* **TASK PROMPT**: Each line of the listing that includes the string "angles" is to be identified and copied.

* **DATA BLOCK**:

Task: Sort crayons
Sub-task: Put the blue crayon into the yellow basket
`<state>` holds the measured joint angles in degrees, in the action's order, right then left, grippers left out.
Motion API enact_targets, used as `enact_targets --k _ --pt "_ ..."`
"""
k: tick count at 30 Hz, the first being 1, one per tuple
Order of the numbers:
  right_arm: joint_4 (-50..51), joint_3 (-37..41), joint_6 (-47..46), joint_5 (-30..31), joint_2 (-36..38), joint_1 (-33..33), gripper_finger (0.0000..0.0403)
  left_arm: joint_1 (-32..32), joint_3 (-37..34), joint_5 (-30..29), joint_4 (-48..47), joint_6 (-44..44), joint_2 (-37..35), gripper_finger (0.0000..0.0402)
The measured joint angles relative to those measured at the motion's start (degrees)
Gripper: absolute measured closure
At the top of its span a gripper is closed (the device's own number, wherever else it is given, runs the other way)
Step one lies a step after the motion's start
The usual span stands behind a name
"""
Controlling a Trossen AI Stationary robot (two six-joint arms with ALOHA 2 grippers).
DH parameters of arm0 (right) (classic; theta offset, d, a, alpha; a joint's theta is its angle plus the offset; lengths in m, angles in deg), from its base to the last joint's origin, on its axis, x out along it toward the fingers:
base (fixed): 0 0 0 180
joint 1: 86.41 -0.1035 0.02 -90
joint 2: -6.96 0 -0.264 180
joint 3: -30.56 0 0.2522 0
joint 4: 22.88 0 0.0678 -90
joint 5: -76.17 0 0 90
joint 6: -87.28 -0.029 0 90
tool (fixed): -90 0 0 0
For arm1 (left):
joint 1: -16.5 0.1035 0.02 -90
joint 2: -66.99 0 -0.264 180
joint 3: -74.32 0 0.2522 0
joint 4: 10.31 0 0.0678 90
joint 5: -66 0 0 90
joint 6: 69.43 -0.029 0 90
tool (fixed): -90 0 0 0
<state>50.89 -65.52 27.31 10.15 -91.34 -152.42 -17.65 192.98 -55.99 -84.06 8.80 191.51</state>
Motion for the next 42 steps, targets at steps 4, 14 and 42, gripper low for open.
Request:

* **RESPONSE TO THE EXERCISE**:
`<state>` holds the measured joint angles in degrees, in the action's order, right then left, grippers left out.
The measured joint angles relative to those measured at the motion's start (degrees)
DH parameters of arm0 (right) (classic; theta offset, d, a, alpha; a joint's theta is its angle plus the offset; lengths in m, angles in deg), from its base to the last joint's origin, on its axis, x out along it toward the fingers:

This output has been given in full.